Que el sistema educativo sea selectivo,
al estilo del que me tocó en mi infancia, puede no ser procedente
hoy día, pero sí lo sería con una selección ejercida desde el propio
albedrío: que cada cual seleccione el itinerario que le conviene, a
tenor de la orientación de sus calificaciones y de la motivación personal.
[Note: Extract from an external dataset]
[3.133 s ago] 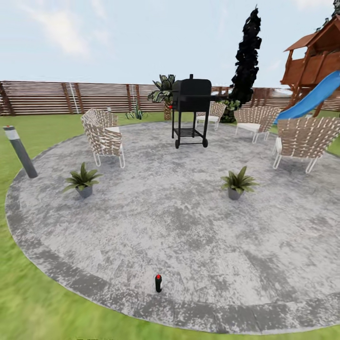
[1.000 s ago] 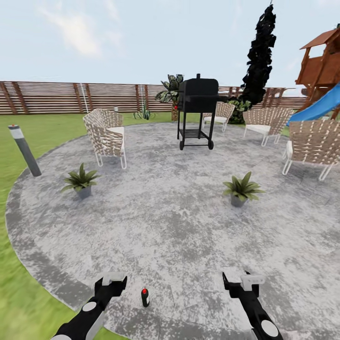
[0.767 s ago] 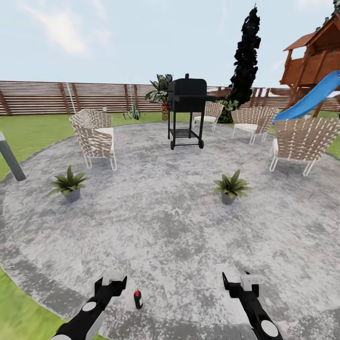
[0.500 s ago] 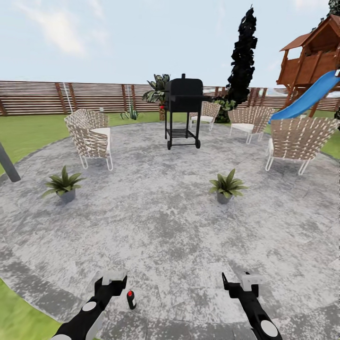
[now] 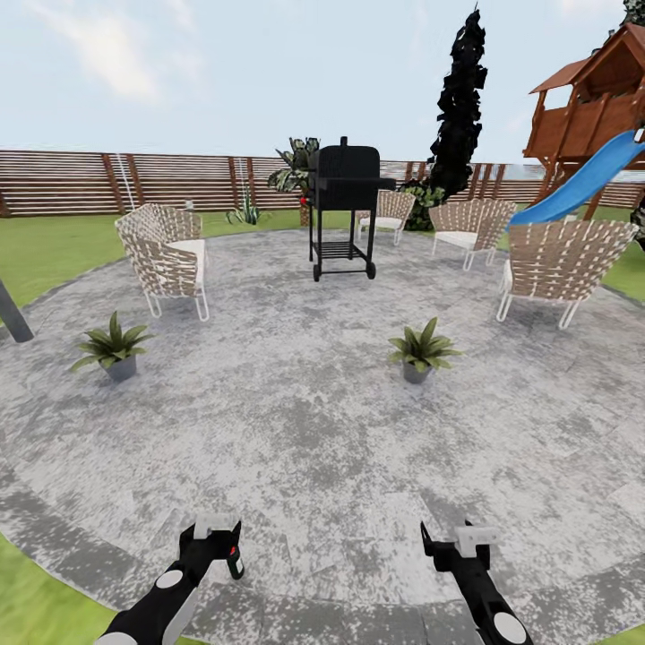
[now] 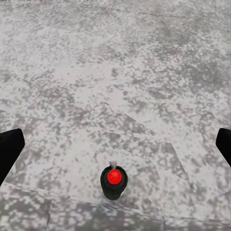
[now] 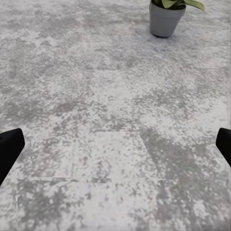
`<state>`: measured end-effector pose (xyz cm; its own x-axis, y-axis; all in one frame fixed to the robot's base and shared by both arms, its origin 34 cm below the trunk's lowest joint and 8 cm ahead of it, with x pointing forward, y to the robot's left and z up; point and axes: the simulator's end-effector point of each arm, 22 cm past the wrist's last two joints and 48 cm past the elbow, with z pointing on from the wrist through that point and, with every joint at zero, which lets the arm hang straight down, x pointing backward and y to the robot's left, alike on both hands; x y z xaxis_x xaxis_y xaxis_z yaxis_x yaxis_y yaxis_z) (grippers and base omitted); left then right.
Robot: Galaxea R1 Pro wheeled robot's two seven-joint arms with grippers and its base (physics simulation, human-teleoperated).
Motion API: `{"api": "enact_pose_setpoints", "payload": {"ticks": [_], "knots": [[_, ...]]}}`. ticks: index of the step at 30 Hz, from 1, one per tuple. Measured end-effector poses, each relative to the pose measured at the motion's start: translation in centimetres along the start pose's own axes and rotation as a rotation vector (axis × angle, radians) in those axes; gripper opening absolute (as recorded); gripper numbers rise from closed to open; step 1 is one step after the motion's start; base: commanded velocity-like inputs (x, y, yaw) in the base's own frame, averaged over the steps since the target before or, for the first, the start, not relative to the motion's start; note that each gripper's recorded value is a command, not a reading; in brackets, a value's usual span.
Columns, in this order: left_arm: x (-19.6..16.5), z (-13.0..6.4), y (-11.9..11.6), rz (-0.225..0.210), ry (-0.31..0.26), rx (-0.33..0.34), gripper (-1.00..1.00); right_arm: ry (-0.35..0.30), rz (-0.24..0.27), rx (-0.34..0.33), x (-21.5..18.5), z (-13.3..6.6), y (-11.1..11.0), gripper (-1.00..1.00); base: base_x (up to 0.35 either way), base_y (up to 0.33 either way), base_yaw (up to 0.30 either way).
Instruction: Pick up the pesticide atomizer in the garden and spray insectifuge to fully cover both potted plants in the garden.
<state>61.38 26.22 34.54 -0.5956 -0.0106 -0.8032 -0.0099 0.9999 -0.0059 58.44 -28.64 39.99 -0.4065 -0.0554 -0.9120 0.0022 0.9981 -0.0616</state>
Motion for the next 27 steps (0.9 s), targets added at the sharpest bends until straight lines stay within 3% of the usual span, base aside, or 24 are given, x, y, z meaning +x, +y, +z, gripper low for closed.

Después de todo, qué promoción
educativa asegura el sistema actual en España, si produce una
deserción de más del 30% de media nacional (datos de 2.010). A lo
peor y no lo sé, pero, es harto posible, que produzca más iletrados
que el sistema en el que yo estudié, al que, desde la falaz
perspectiva actual, anatemizan con el baldón de selectivo. A mi
entender, más le valdría al sistema educativo ser selectivo, con itinerarios diversos para
la canalización de todas las oportunidades. Y eso sí que sería
inclusivo, aunque más caro que la escuela única.
Los resultados están a la vista. Y no
necesitamos agentes calificadores como los de PISA para descubrirlos. Su evidencia, mal se pueden esconder socialmente. No es que le
importe a los propios profesores, que han sabido adaptarse a los
sucesivos modelos impuestos (cuando la presión les es insoportable,
prefieren darse de baja antes que, no ya rebelarse, sino reconocer,
siquiera, parte de lo que aquí recojo); ni a un gran porcentaje de
padres, que colman sus aspiraciones con el aparcamiento de sus hijos;
ni a la institución educativa, que le es más fácil acometer
reformas burocráticas -que conciernen a documentación y cambios de
nombre- antes que estructurales.
Pero allí en frente está el futuro,
que no protagonizarán los políticos de hoy pero sí los niños de
hoy. Y ni la economía ni el suelo disponible en nuestro país,
después del pelotazo inmobiliario, ofertan ya tajo en la obra
para tanto sujeto sin cualificación.